» **Exercise instructions**
Looking at the data below, report how many lines contain "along", with no other words.

» **Entries shown**
○ ○ ○ ○ ○ ○ ○
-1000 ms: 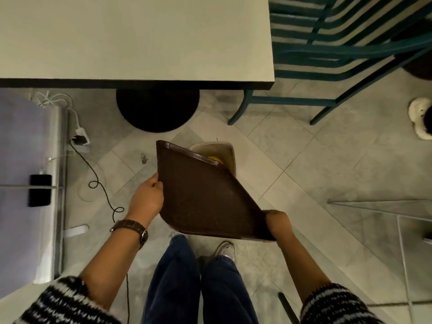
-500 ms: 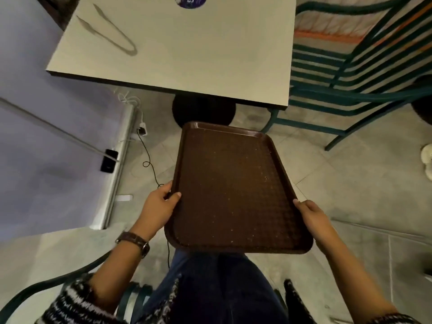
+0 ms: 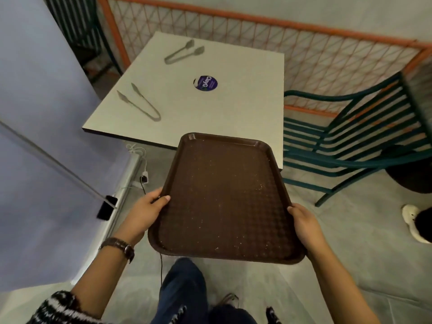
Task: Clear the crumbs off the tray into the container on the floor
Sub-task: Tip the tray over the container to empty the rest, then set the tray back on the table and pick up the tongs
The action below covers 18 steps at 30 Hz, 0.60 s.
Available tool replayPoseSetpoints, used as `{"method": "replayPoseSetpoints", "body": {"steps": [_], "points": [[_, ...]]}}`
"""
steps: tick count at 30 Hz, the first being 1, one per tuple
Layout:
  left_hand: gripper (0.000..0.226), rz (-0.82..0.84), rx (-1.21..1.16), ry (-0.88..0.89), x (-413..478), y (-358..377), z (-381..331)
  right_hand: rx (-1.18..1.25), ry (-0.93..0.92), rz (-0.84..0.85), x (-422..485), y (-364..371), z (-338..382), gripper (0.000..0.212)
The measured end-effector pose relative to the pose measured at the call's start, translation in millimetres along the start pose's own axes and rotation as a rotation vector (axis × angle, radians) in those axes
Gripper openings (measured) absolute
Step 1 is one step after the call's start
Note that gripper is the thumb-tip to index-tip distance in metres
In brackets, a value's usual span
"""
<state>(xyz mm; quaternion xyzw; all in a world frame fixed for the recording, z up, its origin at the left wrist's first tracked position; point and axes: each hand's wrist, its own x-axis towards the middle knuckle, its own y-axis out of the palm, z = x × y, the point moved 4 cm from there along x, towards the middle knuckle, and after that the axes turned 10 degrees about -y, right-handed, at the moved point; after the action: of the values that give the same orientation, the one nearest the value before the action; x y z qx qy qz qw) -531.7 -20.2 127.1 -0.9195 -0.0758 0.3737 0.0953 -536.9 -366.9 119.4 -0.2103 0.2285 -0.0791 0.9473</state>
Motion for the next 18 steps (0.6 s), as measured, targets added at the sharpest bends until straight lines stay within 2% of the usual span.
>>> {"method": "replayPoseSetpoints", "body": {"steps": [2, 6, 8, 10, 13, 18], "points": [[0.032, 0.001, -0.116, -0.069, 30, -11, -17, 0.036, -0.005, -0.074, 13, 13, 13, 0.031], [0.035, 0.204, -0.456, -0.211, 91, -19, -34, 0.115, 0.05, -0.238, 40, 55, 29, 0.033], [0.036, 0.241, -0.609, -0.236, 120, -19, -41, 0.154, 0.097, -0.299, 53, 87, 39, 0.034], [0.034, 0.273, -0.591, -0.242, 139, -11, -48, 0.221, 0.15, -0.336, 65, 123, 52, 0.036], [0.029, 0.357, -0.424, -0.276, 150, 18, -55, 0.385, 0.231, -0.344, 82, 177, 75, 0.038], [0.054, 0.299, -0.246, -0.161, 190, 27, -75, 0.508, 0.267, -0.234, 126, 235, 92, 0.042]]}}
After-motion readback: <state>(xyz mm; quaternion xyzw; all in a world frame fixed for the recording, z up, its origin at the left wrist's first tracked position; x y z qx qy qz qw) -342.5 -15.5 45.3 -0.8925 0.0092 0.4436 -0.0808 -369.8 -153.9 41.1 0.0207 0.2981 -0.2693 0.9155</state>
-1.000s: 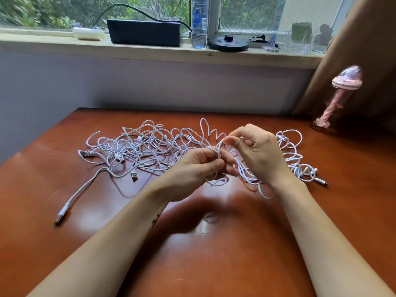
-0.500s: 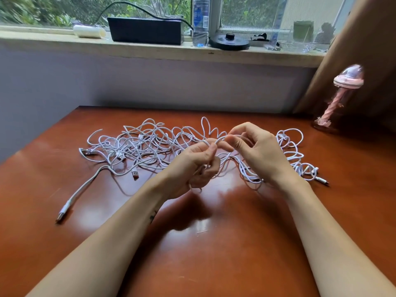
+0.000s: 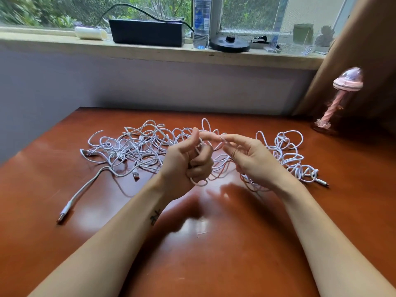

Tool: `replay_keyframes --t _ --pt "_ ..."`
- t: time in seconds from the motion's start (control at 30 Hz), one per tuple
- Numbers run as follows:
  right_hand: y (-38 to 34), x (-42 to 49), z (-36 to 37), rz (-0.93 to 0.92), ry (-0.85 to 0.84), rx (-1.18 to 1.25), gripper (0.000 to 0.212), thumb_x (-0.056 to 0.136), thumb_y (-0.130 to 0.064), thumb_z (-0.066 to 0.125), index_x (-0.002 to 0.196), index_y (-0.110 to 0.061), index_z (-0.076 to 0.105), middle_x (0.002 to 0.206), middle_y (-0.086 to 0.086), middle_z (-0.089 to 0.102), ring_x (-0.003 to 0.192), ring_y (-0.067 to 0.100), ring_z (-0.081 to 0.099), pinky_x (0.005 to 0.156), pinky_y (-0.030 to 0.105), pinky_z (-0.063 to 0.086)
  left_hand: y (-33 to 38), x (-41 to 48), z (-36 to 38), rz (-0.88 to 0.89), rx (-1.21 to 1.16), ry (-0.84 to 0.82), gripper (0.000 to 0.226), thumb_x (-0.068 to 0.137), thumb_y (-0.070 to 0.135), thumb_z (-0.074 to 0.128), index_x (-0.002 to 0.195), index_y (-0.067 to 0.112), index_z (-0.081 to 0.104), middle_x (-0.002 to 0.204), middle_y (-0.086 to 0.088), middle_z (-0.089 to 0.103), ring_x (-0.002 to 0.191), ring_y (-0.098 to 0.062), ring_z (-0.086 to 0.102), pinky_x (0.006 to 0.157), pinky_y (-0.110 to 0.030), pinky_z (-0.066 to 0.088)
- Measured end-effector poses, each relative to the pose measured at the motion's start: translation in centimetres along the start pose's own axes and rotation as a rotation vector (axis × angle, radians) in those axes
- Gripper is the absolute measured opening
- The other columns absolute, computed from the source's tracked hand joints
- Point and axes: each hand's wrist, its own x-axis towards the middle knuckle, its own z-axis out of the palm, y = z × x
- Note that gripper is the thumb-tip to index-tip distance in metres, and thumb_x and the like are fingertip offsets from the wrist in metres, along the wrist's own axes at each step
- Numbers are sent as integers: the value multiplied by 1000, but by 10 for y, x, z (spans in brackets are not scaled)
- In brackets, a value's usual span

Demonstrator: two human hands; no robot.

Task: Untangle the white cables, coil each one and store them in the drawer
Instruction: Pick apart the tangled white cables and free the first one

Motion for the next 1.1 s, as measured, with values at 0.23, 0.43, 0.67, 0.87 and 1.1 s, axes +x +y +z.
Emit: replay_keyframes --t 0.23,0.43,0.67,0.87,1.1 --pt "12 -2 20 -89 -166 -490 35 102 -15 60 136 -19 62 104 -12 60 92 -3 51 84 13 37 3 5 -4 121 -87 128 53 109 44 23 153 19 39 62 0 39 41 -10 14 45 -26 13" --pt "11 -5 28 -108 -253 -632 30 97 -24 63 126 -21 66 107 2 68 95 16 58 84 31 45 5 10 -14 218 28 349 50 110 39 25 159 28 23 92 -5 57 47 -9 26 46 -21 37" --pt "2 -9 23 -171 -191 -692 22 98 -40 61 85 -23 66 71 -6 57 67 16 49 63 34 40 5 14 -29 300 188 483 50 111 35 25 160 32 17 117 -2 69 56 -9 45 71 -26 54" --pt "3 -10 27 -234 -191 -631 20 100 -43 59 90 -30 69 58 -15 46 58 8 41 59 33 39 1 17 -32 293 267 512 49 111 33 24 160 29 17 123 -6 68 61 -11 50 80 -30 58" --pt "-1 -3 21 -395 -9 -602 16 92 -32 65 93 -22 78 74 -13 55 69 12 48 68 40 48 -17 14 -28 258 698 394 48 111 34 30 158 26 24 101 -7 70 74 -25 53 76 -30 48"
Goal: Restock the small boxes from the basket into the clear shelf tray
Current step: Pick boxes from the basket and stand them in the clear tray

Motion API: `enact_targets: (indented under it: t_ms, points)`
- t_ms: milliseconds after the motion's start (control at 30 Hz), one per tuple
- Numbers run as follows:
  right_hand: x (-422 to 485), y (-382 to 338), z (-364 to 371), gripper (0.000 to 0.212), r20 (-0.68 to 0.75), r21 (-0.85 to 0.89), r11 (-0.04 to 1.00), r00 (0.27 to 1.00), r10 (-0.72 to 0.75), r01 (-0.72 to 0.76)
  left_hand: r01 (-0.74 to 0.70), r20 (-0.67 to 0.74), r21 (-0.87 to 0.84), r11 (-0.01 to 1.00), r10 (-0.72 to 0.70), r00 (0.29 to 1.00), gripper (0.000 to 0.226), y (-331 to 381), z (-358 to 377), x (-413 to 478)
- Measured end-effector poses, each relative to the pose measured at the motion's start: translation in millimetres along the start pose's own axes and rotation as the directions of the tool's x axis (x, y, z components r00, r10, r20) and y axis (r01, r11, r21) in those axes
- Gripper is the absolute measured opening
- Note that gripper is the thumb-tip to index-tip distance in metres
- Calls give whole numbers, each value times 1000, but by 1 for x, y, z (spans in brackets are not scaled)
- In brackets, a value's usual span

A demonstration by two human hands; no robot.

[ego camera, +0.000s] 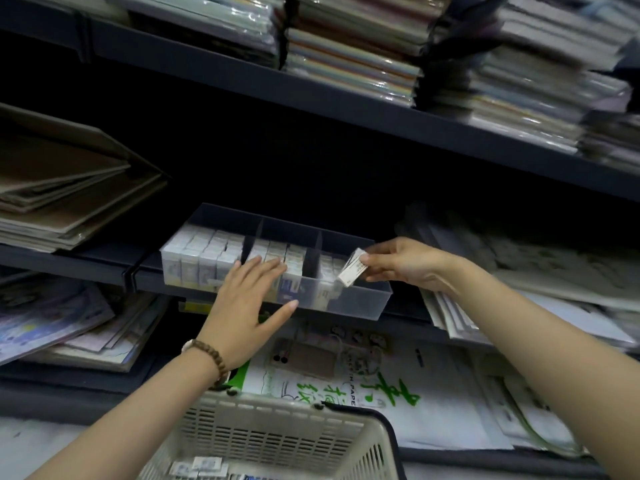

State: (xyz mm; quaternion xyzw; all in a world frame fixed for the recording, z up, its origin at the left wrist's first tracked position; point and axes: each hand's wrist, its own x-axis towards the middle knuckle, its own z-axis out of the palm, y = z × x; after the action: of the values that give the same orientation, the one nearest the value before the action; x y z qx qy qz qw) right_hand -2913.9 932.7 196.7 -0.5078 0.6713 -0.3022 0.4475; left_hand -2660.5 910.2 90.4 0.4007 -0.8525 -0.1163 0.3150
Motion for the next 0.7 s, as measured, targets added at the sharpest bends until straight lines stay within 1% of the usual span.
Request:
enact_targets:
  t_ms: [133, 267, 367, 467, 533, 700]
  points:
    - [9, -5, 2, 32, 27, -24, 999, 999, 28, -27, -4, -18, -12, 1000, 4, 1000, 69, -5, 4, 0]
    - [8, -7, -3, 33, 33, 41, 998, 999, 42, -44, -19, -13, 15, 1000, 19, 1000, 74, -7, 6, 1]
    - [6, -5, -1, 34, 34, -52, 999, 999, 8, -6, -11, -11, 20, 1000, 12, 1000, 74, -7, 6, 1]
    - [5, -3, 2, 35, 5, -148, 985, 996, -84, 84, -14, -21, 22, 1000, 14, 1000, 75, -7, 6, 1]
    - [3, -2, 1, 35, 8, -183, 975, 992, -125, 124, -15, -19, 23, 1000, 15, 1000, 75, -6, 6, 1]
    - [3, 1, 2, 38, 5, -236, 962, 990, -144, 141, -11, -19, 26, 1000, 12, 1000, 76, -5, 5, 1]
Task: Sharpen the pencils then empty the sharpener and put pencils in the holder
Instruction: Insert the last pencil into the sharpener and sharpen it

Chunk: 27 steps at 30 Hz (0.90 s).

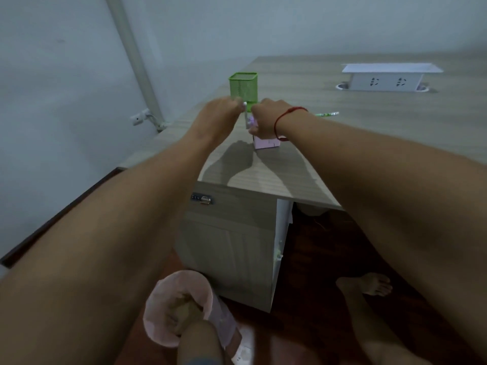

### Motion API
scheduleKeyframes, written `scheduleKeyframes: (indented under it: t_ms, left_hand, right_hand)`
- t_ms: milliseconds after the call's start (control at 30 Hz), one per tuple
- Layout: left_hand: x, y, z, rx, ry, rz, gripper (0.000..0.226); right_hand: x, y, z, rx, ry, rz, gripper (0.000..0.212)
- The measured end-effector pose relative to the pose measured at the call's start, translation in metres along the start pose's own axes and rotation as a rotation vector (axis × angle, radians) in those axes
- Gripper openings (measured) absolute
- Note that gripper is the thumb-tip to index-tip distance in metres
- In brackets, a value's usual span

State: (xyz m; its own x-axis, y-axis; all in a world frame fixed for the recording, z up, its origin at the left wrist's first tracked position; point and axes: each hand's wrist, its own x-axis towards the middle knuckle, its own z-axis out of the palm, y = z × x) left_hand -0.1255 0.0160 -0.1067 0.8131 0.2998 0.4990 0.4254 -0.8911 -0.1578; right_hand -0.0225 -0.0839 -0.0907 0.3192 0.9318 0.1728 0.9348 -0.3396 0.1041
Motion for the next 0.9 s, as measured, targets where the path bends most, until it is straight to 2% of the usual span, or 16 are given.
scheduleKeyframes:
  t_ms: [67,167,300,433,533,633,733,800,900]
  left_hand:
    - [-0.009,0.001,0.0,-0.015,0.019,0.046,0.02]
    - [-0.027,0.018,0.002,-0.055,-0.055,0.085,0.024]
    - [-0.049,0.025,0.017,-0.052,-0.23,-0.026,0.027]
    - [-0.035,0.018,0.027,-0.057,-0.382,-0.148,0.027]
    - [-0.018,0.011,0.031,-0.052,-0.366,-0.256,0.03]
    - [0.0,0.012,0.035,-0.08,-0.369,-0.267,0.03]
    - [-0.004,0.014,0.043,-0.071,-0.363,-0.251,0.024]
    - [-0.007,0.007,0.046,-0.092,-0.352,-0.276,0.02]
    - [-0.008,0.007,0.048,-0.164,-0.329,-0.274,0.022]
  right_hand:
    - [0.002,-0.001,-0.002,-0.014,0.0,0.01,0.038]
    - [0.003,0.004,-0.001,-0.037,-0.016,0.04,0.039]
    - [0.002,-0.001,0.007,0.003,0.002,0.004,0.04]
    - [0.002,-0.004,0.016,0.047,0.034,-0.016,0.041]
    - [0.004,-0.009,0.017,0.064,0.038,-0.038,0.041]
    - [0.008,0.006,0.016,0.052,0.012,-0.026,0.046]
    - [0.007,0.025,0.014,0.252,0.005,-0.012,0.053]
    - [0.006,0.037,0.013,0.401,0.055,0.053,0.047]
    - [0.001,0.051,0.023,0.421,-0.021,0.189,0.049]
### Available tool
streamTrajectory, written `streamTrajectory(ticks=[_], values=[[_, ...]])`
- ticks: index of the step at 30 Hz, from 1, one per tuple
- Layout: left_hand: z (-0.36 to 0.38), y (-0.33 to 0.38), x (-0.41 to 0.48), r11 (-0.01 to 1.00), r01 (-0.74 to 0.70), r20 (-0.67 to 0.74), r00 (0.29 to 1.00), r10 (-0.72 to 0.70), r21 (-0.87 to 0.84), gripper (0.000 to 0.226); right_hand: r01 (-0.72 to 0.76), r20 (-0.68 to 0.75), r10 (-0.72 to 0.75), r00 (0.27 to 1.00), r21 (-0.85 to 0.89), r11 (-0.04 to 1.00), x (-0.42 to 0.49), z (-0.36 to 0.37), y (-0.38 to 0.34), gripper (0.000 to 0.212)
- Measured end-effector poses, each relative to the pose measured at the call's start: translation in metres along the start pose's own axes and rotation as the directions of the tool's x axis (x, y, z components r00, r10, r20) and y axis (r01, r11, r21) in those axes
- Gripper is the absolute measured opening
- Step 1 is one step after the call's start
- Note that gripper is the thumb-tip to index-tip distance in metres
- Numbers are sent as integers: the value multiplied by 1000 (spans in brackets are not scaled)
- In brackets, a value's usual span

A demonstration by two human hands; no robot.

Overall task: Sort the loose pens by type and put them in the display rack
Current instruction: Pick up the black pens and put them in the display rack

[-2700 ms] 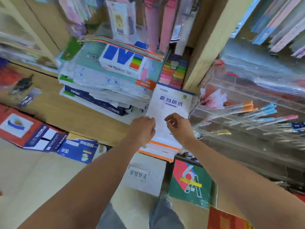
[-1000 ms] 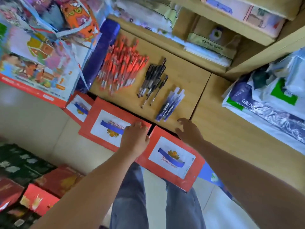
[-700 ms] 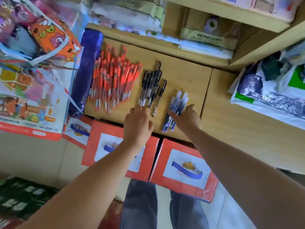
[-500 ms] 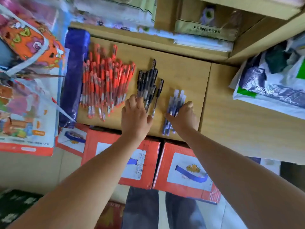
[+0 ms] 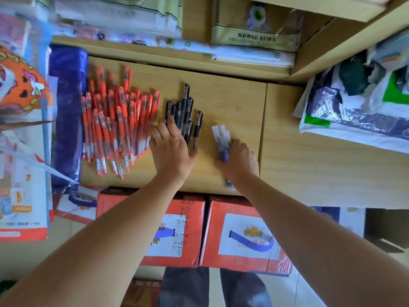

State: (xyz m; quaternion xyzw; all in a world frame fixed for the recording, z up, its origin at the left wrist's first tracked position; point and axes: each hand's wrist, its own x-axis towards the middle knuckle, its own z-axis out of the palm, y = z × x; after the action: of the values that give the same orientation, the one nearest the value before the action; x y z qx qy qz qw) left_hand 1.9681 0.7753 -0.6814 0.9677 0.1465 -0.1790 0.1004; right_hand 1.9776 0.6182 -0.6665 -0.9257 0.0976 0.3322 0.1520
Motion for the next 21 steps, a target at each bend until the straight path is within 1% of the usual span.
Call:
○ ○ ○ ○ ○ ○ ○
» **Task answer**
7